Tal vez el modelo de los talleres literarios no pueda mejorarse y entonces lo mejor sería abandonarlo, rechazarlo en su forma tradicional. Si algo he aprendido es que los talleres horizontales funcionan mejor que los verticales; los amigos reunidos que ya conocen la escritura de cada quien hacen sugerencias concretas, no sólo divagan o indican de faltas de ortografía. Mejor aún, tener a dos o tres escritores de confianza a quienes mostrarles nuestros textos, por separado, en distintos momentos, y tener presente siempre que la maestría de un autor radica en su poder de autocrítica, el cual se gana escribiendo, reescribiendo y corrigiendo obstinadamente, en soledad.

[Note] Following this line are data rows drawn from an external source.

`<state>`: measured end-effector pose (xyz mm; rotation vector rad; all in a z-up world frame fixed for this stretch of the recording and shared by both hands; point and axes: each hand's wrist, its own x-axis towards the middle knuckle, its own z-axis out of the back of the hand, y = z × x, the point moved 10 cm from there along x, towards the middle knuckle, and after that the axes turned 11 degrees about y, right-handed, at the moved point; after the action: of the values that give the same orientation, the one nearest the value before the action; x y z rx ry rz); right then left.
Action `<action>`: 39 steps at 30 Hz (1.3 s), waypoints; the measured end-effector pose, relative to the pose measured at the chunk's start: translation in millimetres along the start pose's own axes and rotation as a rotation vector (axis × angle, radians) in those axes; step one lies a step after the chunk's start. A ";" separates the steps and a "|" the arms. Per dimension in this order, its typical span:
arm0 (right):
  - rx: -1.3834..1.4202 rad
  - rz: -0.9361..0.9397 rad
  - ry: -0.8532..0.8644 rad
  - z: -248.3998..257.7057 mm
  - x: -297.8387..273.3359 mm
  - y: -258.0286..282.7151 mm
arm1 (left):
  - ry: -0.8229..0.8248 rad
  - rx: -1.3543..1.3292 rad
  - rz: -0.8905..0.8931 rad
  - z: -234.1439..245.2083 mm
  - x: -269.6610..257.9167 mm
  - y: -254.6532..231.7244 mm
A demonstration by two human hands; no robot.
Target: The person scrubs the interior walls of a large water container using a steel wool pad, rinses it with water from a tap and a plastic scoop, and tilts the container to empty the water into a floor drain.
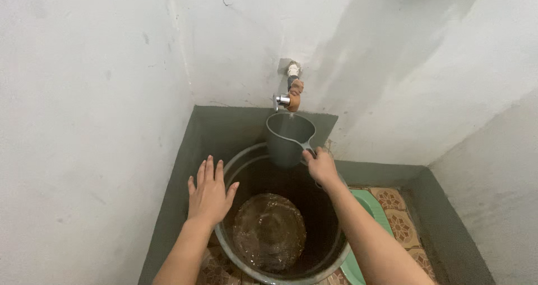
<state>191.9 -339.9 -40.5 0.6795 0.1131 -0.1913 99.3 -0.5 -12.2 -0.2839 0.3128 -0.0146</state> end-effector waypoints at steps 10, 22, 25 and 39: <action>0.075 -0.033 0.043 -63.2 -36.1 -17.1 | -0.157 0.030 0.008 4.9 -5.3 14.6; 1.028 -0.645 0.297 -128.1 -119.1 -164.7 | -0.143 -0.011 0.014 -16.8 1.2 7.1; 1.262 -0.777 0.316 -116.3 -111.3 -205.0 | -0.139 -0.023 0.003 -18.5 -0.2 3.1; 0.737 -0.213 0.354 -61.4 -5.4 -61.6 | -0.136 -0.027 0.027 -3.5 1.3 -5.0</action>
<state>170.9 -347.1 -124.8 1.4359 0.4704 -0.3204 99.6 -6.3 -14.4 -0.3063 0.1822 0.0354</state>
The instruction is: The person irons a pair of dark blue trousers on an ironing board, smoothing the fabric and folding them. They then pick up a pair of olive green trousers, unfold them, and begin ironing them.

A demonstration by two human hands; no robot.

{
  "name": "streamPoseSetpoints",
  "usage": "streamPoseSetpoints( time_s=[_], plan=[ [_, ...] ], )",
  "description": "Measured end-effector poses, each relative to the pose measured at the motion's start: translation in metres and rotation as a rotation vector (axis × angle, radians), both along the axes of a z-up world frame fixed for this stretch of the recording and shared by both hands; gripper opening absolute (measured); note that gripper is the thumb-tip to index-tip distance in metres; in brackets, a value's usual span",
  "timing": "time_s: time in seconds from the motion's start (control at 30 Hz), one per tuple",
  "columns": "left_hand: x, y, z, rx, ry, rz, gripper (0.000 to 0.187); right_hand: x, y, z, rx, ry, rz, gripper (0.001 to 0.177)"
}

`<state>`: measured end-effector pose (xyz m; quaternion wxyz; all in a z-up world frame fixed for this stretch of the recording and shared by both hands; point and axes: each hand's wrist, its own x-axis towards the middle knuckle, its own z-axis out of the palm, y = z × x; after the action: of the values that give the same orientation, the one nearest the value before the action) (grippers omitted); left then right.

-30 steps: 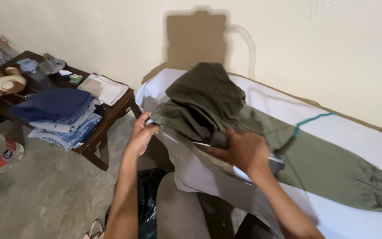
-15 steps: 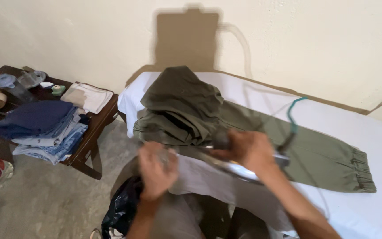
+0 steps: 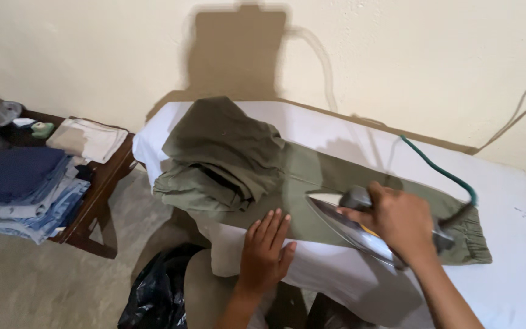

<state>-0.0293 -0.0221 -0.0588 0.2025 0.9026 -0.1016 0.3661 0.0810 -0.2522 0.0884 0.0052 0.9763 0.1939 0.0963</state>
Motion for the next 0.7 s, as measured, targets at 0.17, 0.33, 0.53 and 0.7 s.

Si en los talleres literarios se sigue viendo al escritor novato (tenga la edad que sea) como un aficionado, si no se toman en serio la profesionalización del oficio, no se da orientación sistemática para conformar obra, y no se forman escritores exigentes consigo mismos, se seguirán escribiendo esos libros intrascendentes y frívolos que saturan los catálogos editoriales, las actas de los concursos, las páginas de crítica de las revistas; esos que han llevado a nuestra literatura a la esclerosis que poco a poco la está enfermando de autocomplacencia.